Pomatiopsis

Scientific classification
- Kingdom: Animalia
- Phylum: Mollusca
- Class: Gastropoda
- Subclass: Caenogastropoda
- Order: Littorinimorpha
- Family: Pomatiopsidae
- Genus: Pomatiopsis Tryon, 1862
- Type species: Cyclostoma lapidaria Say, 1817
- Synonyms: Chilocyclus Gill, 1863 (invalid: junior homonym of Chilocyclus Bronn, 1851)

= Pomatiopsis =

Genus of gastropods

Pomatiopsis is a genus of amphibious snails with gills and an operculum, aquatic freshwater gastropod mollusks in the family Pomatiopsidae.

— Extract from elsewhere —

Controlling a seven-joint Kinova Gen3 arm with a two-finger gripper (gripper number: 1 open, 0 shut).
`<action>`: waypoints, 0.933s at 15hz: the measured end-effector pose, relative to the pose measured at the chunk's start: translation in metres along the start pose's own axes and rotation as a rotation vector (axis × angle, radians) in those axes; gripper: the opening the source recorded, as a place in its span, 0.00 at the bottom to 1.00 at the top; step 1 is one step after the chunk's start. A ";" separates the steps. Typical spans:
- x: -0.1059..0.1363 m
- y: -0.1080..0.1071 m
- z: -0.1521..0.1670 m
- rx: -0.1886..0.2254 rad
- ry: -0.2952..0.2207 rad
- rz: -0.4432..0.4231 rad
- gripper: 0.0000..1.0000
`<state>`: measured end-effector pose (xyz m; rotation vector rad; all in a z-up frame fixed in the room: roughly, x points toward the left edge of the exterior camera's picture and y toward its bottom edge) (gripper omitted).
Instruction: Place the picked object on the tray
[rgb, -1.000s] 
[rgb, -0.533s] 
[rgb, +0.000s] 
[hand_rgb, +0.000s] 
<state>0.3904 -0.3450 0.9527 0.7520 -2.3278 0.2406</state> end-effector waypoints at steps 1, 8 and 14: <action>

Pomatiopsis is the type genus of the family Pomatiopsidae.

==Distribution ==
The distribution of the genus Pomatiopsis includes the USA: West Coast of the United States, Midwestern United States and Eastern United States.

==Description==
In 1862, the American malacologist George Washington Tryon first defined this genus. Tryon's diagnosis reads as follows:

Shell elongate, the spire (of about six whorls) much exceeding the length of the aperture.

==Species==
There are four species within the genus Pomatiopsis:

- Pomatiopsis binneyi Tryon, 1863
- Pomatiopsis californica Pilsbry, 1899
- Pomatiopsis chacei Pilsbry, 1937
- Pomatiopsis cincinnatiensis (Lea, 1840)
- Pomatiopsis hinkleyi Pilsbry, 1896
- Pomatiopsis lapidaria (Say, 1817) - type species

== Ecology ==
Species in the genus Pomatiopsis are amphibious, living in humid habitats, on marshy ground and in periodically flooded soil (Pomatiopsis californica and Pomatiopsis lapidaria), in trickling water (Pomatiopsis binneyi) and on mud of streams (Pomatiopsis cincinnatiensis).